WHAT NEEDS TO BE DONE =>
Scan the material below for the string "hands", and copy every line where it shows up.

DATA PROVIDED =>
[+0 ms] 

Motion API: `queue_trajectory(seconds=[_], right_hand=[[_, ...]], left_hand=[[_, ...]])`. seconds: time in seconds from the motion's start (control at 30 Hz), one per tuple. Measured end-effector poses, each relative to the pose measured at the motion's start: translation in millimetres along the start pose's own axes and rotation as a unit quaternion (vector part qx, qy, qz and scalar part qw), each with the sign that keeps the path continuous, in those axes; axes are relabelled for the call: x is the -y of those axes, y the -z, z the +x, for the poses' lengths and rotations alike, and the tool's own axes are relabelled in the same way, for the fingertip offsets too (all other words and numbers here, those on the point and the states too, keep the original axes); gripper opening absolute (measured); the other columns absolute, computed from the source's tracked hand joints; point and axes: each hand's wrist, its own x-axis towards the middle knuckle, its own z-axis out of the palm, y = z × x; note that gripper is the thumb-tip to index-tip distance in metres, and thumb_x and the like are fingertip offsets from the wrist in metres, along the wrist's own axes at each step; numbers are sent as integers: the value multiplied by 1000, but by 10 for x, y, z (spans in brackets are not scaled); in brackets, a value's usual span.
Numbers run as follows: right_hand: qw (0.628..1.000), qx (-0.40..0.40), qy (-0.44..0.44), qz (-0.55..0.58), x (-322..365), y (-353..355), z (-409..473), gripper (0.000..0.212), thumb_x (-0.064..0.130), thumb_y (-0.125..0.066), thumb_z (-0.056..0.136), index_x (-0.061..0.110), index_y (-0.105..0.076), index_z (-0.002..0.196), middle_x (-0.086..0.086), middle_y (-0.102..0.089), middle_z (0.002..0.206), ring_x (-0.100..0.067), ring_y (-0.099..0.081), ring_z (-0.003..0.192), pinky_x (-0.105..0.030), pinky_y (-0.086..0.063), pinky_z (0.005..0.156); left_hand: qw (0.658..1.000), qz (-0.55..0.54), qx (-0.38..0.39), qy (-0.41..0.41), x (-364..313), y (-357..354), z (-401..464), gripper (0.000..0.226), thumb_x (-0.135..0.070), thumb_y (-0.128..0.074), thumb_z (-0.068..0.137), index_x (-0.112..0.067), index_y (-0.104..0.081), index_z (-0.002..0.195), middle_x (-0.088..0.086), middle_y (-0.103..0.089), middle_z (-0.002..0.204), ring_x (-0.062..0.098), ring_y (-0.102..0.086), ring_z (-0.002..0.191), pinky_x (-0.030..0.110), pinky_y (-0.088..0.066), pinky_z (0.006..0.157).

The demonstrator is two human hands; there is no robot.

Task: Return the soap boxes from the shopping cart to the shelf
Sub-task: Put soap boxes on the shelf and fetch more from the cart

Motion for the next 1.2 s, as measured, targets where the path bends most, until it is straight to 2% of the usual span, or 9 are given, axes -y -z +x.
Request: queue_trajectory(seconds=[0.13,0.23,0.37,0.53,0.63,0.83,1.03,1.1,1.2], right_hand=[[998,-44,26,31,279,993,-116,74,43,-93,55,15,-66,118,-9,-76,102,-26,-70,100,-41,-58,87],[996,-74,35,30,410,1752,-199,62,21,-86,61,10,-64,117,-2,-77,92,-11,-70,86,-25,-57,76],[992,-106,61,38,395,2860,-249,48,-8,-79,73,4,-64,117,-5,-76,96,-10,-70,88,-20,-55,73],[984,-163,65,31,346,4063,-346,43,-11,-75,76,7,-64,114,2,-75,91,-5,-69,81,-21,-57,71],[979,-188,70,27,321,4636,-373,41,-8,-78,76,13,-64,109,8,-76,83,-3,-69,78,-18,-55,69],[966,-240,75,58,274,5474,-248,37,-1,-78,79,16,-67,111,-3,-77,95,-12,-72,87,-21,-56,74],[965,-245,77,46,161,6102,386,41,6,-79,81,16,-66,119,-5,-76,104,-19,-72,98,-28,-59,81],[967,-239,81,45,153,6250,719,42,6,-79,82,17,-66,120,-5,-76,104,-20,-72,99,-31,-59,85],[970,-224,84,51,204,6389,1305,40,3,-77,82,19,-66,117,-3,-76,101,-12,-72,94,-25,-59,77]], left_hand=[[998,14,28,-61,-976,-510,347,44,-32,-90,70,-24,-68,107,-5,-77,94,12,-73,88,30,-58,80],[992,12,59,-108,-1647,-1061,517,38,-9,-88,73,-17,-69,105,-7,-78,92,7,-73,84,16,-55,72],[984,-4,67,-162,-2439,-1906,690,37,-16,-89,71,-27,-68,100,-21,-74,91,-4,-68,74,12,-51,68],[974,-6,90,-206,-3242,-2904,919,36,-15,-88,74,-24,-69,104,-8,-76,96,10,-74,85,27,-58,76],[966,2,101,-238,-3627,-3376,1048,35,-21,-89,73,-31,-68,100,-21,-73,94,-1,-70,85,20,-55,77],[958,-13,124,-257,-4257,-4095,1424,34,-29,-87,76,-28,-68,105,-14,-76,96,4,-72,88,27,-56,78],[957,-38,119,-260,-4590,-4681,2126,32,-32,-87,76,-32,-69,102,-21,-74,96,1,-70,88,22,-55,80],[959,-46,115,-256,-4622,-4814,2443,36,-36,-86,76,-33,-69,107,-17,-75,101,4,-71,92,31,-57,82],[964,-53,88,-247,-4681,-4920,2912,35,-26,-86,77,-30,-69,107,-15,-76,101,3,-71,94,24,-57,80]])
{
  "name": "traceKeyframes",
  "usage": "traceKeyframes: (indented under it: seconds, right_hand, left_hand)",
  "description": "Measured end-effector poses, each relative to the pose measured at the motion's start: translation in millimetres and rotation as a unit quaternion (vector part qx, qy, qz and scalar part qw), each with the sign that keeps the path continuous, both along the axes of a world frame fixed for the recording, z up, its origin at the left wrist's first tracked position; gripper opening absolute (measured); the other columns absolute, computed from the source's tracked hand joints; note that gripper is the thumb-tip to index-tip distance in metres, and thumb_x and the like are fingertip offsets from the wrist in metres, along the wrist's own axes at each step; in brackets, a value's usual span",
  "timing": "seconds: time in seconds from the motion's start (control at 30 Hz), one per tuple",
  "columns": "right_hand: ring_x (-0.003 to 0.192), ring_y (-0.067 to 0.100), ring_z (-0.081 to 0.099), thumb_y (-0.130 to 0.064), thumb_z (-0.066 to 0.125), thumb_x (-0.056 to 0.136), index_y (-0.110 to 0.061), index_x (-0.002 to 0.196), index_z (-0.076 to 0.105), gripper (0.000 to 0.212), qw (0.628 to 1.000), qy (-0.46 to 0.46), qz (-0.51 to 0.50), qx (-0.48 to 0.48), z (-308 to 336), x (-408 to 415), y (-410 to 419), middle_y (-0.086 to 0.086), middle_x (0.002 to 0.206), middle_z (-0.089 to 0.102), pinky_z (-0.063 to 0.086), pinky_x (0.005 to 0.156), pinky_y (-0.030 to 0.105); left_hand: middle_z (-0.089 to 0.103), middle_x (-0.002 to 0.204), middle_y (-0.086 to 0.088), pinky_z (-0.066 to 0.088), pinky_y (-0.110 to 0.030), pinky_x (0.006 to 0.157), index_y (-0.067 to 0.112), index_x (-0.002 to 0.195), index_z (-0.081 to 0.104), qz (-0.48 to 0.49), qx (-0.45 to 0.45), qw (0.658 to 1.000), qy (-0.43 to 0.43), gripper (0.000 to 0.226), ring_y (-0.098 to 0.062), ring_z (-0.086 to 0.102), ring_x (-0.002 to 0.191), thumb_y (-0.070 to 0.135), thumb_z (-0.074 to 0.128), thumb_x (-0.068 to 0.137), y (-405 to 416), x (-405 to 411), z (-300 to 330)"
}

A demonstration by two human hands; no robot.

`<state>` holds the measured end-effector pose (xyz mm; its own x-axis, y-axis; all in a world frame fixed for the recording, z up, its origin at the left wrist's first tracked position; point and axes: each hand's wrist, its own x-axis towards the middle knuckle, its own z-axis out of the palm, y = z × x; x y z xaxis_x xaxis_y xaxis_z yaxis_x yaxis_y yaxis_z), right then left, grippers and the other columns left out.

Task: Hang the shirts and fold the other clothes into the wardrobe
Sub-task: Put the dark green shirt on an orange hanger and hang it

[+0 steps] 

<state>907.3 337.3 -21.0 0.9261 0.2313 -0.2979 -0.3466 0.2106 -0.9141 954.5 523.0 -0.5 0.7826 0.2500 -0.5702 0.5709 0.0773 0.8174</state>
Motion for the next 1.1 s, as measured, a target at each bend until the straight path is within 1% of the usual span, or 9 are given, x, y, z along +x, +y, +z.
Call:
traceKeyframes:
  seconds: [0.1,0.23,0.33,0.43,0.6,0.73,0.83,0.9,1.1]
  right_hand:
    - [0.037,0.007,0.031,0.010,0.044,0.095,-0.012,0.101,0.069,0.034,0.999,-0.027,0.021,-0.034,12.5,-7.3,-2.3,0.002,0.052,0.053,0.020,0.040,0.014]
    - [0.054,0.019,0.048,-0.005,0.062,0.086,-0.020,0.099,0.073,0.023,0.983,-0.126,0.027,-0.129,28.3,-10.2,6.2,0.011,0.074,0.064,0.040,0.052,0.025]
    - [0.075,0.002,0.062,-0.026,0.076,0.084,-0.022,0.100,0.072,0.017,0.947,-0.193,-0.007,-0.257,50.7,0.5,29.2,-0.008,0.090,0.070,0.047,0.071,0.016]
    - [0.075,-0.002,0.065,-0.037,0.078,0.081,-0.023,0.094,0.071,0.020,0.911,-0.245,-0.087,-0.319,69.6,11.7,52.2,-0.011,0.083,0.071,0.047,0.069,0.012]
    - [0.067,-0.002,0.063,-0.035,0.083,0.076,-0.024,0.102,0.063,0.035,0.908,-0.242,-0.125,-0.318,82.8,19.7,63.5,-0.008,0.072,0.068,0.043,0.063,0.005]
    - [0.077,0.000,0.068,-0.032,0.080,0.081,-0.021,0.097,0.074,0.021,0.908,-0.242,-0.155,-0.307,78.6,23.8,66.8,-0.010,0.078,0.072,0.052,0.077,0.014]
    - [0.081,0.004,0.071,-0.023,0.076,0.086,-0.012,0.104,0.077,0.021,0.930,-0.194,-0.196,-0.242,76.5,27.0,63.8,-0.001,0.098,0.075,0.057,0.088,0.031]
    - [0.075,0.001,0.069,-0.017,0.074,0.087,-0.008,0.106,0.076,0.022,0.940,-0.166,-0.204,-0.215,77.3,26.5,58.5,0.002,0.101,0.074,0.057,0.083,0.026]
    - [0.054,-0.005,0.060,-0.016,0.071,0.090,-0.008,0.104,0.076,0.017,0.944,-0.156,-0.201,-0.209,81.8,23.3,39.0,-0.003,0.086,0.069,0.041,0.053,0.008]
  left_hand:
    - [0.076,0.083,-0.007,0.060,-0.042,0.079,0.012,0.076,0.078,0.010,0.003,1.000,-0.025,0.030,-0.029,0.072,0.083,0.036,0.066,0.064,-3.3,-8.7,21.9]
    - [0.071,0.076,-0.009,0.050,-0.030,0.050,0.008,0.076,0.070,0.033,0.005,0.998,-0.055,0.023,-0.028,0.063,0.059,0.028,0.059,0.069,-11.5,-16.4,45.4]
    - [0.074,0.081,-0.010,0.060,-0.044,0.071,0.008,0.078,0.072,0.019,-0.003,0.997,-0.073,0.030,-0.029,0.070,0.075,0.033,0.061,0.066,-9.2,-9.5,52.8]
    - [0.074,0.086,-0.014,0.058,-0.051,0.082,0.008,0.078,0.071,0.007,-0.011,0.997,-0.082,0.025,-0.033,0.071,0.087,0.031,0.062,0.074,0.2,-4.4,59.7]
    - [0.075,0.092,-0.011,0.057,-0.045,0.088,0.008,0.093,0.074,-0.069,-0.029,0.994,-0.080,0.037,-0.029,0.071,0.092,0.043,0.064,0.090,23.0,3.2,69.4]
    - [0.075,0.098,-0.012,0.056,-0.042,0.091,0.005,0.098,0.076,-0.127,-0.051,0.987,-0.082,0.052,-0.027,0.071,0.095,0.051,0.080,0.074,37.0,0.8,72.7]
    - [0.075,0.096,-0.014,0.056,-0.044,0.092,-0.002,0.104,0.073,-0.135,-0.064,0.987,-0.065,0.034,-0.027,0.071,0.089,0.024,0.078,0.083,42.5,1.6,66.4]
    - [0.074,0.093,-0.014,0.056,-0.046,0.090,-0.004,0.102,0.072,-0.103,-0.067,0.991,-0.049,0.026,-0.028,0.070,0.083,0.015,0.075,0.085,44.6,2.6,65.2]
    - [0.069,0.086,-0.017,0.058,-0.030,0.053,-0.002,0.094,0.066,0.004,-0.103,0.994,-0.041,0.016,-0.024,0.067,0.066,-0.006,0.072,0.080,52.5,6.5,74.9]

TASK RESPONSE =>
The demonstrator is two human hands; there is no robot.
A demonstration by two human hands; no robot.

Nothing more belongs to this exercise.